El arquitecto de Hitler que confesó tener "sangre en las manos"
¿Sabías que el hombre que construyó los monumentos más imponentes del nazismo terminó confesando su culpa? La historia del arquitecto que encandiló a Hitler y que, décadas después, admitió tener las manos manchadas de sangre.
Albert Speer, el arquitecto personal de Adolf Hitler, pasó a la historia como el "nazi bueno", pero su propia confesión lo delata: "Tengo sangre en las manos". Detrás de esa fachada de arrepentimiento se escondía una de las figuras más complejas y oscuras del Tercer Reich, un hombre que construyó monumentos al Führer mientras miles morían en trabajos forzados.
El encuentro que cambió su destino
Speer conoció a Hitler en 1931, durante un mitin político. Quedó fascinado por su oratoria y se afilió al partido. Su carrera como arquitecto lo acercó al poder: primero refaccionó oficinas, luego diseñó el Congreso de Nuremberg y finalmente se convirtió en el arquitecto principal del régimen.
La relación con Hitler se volvió tan estrecha que Speer llegó a decir: "Si Hitler tuvo alguna vez un amigo, ese fui yo". Compartían proyectos faraónicos, como la remodelación de Berlín para convertirla en la capital del Reich de los Mil Años. Su padre, al ver la magnitud de esos planes, le advirtió: "Hijo, ustedes se han vuelto totalmente locos". Speer no lo escuchó.
El ministro que prolongó la guerra
En 1942, Speer fue nombrado ministro de Armamento. En poco tiempo, organizó la producción de armas usando trabajo esclavo de los campos de concentración. Su eficiencia fue tal que, según los historiadores, prolongó la guerra en al menos un año.
Cuando los Aliados lo capturaron, no lo incluyeron de inmediato en la lista de criminales de guerra. Su inteligencia y amabilidad engañaron a sus interrogadores, pero los soviéticos insistieron en juzgarlo. En Nuremberg, Speer reconoció su responsabilidad en el trabajo esclavo, pero negó conocer el genocidio. "Debería haberlo sabido, podía haberlo sabido pero no lo sabía", declaró. Los jueces le creyeron y lo condenaron a 20 años de prisión en Spandau, escapando de la horca.

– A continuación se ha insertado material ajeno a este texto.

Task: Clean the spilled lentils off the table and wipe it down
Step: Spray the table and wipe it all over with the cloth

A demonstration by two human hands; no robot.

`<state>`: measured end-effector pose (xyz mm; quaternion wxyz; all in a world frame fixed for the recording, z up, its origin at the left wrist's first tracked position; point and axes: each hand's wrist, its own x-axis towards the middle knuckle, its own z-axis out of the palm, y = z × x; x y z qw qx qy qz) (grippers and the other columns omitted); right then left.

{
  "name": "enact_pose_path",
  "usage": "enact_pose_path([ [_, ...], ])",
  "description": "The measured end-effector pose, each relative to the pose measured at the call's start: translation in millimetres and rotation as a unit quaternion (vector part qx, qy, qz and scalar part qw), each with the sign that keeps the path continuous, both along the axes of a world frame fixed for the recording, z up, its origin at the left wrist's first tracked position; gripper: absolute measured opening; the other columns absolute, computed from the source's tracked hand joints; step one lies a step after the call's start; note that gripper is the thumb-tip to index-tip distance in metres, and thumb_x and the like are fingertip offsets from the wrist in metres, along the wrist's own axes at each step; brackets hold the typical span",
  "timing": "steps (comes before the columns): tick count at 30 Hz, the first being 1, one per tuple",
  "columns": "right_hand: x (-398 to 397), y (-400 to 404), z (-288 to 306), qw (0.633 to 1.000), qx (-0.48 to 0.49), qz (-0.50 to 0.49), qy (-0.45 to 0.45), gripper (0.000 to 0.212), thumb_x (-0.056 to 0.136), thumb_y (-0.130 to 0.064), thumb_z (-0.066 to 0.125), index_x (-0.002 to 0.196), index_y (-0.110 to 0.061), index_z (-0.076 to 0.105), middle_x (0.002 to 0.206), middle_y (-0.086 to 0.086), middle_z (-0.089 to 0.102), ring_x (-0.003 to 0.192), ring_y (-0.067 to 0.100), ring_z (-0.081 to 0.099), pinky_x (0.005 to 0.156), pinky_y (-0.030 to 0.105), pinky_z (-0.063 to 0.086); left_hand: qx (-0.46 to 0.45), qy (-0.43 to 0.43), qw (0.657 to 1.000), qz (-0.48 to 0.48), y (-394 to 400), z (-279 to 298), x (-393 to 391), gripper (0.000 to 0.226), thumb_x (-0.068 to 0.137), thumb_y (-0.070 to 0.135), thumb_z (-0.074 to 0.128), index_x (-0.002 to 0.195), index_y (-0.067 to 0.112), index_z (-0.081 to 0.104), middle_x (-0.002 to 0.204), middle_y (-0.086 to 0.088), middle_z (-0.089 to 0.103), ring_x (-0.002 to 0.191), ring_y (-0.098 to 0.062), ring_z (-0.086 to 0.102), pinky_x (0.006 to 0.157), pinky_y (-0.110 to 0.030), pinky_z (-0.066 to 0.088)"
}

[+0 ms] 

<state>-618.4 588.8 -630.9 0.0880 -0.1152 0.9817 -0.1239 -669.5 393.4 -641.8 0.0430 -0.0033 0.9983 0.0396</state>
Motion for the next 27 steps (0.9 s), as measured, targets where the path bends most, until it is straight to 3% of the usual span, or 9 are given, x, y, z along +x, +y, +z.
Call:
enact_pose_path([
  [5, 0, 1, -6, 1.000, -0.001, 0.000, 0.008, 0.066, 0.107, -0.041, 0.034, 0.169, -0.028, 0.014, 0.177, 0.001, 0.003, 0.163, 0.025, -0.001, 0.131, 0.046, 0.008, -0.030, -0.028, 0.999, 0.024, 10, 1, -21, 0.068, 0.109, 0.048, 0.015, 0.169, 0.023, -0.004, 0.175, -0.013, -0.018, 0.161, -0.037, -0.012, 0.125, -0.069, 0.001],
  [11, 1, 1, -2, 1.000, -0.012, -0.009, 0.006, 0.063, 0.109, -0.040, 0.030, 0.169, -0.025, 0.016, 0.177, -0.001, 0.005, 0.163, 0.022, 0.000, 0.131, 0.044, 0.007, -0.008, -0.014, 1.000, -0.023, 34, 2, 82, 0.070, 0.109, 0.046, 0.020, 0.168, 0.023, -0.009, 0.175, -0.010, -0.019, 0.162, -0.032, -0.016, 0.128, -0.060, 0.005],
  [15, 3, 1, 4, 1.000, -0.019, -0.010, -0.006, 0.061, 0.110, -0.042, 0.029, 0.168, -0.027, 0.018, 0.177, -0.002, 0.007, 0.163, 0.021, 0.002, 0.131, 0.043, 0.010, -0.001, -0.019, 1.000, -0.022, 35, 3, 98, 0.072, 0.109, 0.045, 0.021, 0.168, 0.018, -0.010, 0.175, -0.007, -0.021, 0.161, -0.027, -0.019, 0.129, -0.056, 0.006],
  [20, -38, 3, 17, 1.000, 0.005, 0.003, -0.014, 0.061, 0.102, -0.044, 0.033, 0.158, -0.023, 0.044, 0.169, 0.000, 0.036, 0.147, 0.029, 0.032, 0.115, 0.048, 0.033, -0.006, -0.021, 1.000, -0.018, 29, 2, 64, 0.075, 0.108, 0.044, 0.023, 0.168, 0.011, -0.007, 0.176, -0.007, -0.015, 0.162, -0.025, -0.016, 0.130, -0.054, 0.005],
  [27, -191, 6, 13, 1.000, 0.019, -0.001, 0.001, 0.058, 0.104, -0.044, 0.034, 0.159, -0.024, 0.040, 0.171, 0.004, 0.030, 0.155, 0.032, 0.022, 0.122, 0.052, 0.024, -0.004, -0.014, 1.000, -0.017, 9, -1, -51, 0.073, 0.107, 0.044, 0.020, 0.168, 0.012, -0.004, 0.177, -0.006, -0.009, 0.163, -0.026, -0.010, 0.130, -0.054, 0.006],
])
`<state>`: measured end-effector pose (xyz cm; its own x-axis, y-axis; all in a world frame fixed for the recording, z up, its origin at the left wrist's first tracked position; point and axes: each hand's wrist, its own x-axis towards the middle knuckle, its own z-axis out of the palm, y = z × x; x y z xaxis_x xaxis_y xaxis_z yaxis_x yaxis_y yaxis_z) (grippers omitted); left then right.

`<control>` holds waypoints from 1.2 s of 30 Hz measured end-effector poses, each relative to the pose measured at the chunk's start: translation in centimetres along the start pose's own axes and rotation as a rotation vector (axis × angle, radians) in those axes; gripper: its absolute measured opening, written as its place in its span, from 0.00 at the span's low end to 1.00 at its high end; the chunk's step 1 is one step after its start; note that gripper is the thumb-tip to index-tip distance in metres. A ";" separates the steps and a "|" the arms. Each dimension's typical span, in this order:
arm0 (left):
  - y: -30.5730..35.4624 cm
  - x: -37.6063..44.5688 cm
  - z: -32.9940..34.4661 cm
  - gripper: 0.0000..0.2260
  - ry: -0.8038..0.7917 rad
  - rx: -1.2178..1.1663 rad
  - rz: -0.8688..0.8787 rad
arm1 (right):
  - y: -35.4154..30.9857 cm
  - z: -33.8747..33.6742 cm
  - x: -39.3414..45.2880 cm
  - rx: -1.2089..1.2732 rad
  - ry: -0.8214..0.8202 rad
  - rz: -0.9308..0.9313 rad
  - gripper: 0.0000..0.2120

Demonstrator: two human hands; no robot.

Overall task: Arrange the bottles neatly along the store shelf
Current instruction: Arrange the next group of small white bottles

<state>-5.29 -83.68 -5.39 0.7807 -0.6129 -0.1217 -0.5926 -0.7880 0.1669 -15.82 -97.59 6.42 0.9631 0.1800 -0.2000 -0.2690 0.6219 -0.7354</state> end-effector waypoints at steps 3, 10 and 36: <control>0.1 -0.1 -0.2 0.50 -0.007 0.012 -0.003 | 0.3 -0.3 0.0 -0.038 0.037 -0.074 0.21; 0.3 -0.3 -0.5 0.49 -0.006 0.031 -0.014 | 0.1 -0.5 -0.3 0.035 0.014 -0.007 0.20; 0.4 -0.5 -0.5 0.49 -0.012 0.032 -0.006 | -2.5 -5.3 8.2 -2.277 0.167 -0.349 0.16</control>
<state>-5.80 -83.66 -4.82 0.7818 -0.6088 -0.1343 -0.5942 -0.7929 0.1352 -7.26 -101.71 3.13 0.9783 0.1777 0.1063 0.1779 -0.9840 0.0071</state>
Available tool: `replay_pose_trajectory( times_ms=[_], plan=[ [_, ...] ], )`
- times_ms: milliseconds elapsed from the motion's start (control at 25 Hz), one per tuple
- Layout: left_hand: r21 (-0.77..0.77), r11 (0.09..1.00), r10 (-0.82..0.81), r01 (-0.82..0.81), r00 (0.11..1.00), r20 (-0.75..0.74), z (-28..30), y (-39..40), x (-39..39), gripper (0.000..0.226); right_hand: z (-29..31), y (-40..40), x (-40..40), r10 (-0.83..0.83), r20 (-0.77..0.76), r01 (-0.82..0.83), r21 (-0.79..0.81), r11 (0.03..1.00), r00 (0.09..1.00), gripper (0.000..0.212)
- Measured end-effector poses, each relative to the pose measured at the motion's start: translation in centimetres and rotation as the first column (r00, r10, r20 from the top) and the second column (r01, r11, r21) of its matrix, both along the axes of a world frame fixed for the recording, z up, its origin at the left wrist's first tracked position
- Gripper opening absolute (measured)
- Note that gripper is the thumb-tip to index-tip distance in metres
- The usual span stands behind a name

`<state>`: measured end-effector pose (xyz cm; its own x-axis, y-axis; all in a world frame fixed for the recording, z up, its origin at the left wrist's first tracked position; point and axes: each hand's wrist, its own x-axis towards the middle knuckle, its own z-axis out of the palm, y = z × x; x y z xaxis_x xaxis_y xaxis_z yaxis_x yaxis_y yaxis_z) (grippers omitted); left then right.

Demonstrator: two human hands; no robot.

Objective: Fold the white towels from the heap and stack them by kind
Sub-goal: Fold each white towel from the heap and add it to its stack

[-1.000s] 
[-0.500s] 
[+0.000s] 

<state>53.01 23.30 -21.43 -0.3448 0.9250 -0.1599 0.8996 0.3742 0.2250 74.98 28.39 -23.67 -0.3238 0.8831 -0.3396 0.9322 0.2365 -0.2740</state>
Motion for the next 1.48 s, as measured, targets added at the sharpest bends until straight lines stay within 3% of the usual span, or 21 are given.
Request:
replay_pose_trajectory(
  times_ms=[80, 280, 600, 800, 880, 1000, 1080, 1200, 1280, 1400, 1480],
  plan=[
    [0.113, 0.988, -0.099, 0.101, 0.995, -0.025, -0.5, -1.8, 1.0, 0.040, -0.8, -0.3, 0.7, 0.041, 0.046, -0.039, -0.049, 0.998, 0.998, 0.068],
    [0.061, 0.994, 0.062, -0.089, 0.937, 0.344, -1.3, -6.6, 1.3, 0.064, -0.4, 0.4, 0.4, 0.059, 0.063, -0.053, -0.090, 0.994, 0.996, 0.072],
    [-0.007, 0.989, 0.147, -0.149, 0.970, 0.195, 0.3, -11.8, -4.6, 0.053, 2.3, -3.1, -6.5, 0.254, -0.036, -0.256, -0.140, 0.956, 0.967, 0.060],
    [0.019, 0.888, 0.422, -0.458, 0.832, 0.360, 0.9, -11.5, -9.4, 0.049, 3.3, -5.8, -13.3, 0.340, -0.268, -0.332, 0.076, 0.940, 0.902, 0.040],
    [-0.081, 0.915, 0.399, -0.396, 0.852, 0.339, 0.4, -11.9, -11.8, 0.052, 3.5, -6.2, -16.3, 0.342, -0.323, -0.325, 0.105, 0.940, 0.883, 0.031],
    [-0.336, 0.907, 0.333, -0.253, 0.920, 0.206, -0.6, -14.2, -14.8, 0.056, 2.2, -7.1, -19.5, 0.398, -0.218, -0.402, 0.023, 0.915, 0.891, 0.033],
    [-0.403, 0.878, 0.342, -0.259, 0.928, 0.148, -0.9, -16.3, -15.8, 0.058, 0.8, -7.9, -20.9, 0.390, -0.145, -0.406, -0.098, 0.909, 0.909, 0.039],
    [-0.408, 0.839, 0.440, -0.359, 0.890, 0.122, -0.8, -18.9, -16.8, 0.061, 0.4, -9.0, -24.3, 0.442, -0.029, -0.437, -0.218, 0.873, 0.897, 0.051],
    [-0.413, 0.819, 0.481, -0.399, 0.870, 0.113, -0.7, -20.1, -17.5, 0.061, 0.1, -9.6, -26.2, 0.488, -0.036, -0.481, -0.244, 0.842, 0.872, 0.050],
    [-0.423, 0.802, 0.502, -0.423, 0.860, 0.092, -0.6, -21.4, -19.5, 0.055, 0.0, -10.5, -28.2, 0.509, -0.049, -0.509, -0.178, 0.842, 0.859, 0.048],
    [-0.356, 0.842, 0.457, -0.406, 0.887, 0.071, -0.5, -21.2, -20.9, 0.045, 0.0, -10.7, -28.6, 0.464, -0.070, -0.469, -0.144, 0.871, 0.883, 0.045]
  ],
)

La verdad que salió a la luz
Con el tiempo, se comprobó que Speer mintió: participó en reuniones donde se hablaba abiertamente de la Solución Final y su segundo asistente estuvo en la Conferencia de Wannsee. También se supo que, en los últimos meses de la guerra, diseñó dos planes para asesinar a Hitler, aunque nunca los ejecutó.
El mito del "nazi bueno"
Tras salir de prisión, Speer publicó sus memorias, que se convirtieron en un éxito editorial mundial. En ellas, construyó una imagen de arrepentimiento que muchos consideraron calculada. Su biógrafa, Gitta Sereny, lo describió como "un hombre que apagó durante años su moral", alguien que no era un monstruo, sino algo peor: un ser que eligió no ver.
En una entrevista de 1971 con la revista Playboy, Speer confesó: "No hay excusa ni disculpa que yo pueda presentar. Tengo sangre en las manos. No traté de lavarla; sólo de verla".
El historiador Hugh Trevor-Roper, que lo interrogó en Nuremberg, resumió el enigma: "Speer era civilizado, sensible e inteligente, pero no consigo entender cómo pudo servir tan fielmente por tanto tiempo a un tirano tan vulgar y terrible como Hitler".
Speer murió el 1 de septiembre de 1981, a los 76 años. En sus últimas entrevistas, dijo: "El descenso al infierno puede ser una cabalgata estimulante pero es un viaje sin regreso. Yo lo sé. He estado ahí. Estoy todavía ahí".